De súbito, a sua face rasgou-se num sorriso.
– Cuidado! Já é a terceira vez que me pisas.
– Desculpa. Está muito escuro.
– Desculpa, não. Se não andasses colado a mim...
– Colado a ti? Eu não estou a...
– Estás, estás. Estás quase às minhas cavalitas.
– Às tuas cava?!...
– Calai-vos – sibilou um terceiro salteador. – Até os mortos acordam com... Que foi isto?
O bando parou e pôs-se à escuta. Silêncio. A imaginação começava a pregar-lhes partidas. Iam retomar a marcha para o galinheiro quando notaram dois pontos vermelhos que fendiam a noite e os fitavam com uma intensidade arrepiante.

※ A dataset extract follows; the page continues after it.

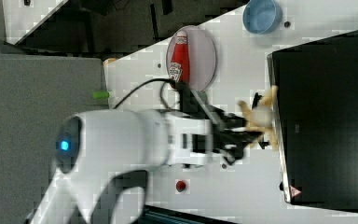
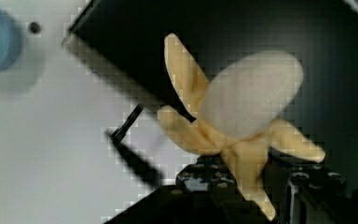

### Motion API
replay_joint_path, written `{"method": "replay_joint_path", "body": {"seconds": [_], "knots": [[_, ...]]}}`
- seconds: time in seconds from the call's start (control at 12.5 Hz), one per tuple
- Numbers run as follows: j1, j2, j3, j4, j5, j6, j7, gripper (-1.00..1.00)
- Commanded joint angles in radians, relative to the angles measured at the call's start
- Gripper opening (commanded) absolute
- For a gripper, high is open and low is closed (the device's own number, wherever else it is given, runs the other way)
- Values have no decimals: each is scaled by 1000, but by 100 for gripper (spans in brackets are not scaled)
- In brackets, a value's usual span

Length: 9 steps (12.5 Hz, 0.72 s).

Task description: Pick banana from table and place on oven.

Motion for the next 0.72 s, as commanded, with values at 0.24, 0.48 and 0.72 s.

– Quem vem lá? – troou uma voz na escuridão, um som ribombante e assustador, como que saído das profundezas da terra.
– Quem?... Quem está aí? – gaguejou o mais corajoso dos salteadores, com os dentes a tremelicar de medo.

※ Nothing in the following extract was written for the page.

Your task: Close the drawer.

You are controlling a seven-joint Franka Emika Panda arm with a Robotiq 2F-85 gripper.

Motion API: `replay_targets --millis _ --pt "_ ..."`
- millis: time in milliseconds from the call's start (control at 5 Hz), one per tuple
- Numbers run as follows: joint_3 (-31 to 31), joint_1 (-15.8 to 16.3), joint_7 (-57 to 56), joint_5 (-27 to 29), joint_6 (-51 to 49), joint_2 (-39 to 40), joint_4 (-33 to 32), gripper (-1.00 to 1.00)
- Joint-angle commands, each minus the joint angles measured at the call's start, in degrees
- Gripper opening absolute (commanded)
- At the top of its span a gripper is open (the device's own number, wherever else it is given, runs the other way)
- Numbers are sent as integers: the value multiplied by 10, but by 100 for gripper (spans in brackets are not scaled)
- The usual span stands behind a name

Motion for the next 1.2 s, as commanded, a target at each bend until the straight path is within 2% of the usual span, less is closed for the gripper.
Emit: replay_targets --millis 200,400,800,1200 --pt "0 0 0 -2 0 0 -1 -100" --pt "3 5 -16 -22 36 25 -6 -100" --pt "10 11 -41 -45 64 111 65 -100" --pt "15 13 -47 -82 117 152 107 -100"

– Ninguém, humano, ninguém – ronronaram as trevas. – Vem, aproxima-te.
Naquele momento a lua saiu de detrás das nuvens e iluminou um corpo monstruoso que terminava em patas com garras do tamanho de cimitarras e do qual saíam asas tão grandes que pareciam cravar-se no firmamento.

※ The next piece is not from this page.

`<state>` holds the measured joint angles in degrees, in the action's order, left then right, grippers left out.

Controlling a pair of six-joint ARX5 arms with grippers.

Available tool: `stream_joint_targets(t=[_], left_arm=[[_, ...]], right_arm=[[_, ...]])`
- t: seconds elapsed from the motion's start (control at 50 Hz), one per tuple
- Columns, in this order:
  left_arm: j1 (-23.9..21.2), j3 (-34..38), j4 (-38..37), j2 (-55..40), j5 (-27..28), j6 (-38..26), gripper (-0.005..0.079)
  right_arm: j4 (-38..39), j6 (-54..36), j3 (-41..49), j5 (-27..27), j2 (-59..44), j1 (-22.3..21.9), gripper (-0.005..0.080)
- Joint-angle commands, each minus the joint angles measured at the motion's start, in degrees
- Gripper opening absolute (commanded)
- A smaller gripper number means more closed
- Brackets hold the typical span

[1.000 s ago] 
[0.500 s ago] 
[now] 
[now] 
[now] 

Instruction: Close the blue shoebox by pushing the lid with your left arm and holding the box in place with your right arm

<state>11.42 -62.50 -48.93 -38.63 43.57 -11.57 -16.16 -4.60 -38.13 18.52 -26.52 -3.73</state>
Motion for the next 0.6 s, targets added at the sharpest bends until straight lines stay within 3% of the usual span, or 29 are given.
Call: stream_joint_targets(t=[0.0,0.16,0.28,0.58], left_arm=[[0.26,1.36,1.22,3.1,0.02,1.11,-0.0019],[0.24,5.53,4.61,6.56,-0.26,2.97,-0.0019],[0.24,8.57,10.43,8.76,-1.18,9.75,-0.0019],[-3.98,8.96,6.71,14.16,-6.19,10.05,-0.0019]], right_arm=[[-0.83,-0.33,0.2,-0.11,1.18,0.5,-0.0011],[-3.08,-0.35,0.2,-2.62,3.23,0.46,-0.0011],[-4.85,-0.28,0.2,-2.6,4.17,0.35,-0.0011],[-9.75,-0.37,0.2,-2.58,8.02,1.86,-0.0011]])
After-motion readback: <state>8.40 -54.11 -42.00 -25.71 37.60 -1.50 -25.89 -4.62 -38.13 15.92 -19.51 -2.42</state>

Os ladrões olharam uns para os outros, gritaram de pavor e fugiram.
– Resultou! Resultou mesmo! – exultou o rei.
– Quereis dizer que me reembolsareis agora o dinheiro que me deveis? – A voz do dragão transbordava de súplica. Que era um dragão sem um tesouro? – Posso fazer-vos um desconto e aceitar suaves prestações mensais com um período inicial de carência.
– Tenho de descontar o vosso alojamento e comida? – retorquiu o monarca, carrancudo. – E quem me garante que não comeis as galinhas? Julgo que vou reter o dinheiro que vos devo, como caução...
– Mas... Já vos disse que sou alérgico a penas. E os meus honorários por proteger o vosso galinheiro? E se renegociarmos o spread e vos conceder novo crédito a uma taxa promocional de quatro por cento? – ganiu o dragão.
– Vós estais falido e eu não posso pagar-vos de momento: estou em processo de consolidação orçamental.
– Processo de consolidação orçamental?
– Está na bancarrota – segredou o couteiro.
– Posso, no entanto, conceder-vos a exploração da estrada que vai da vila ao moinho – concedeu o rei, contrariado.
O dragão soltou pequenas baforadas de contentamento.
– Aceito. Construirei uma estação de serviço a meio caminho, com água e cevada para os animais, ferreiro para os cavalos e... e... Montarei portagens na ponte, nos cruzamentos e no portão da vila! Venderei chips para fixar nos chifres das juntas de bois que por lá passarem... Um por chifre... E por cada ovelha...
A enorme criatura arrastou-se, feliz, para o interior do celeiro que lhe fora dado para covil. Necessitava de tranquilidade para estimar os lucros.
– Agora vós, nobre cavaleiro. Como recompensa por me terdes salvo o galinheiro, concedo-vos a mão da minha filha. – Apontou para a princesa que, ela sim, fumegava de fúria. – Mas... – O rei olhou em redor, aflito. – Onde estais, valente herói?
– Vamos, Relâmpago, fiel corcel. Novas aventuras nos esperam. Mais monstros para combater, outras princesas para salvar.
– ...
– Imagina os tesouros que encontraremos, as riquezas que traremos para casa. Em frente, Relâmpago! Vamos cobrir-nos de glória!
– ...
– Relâmpago! Não me ouviste?
O jumento ignorou-o e continuou a pastar tranquilamente.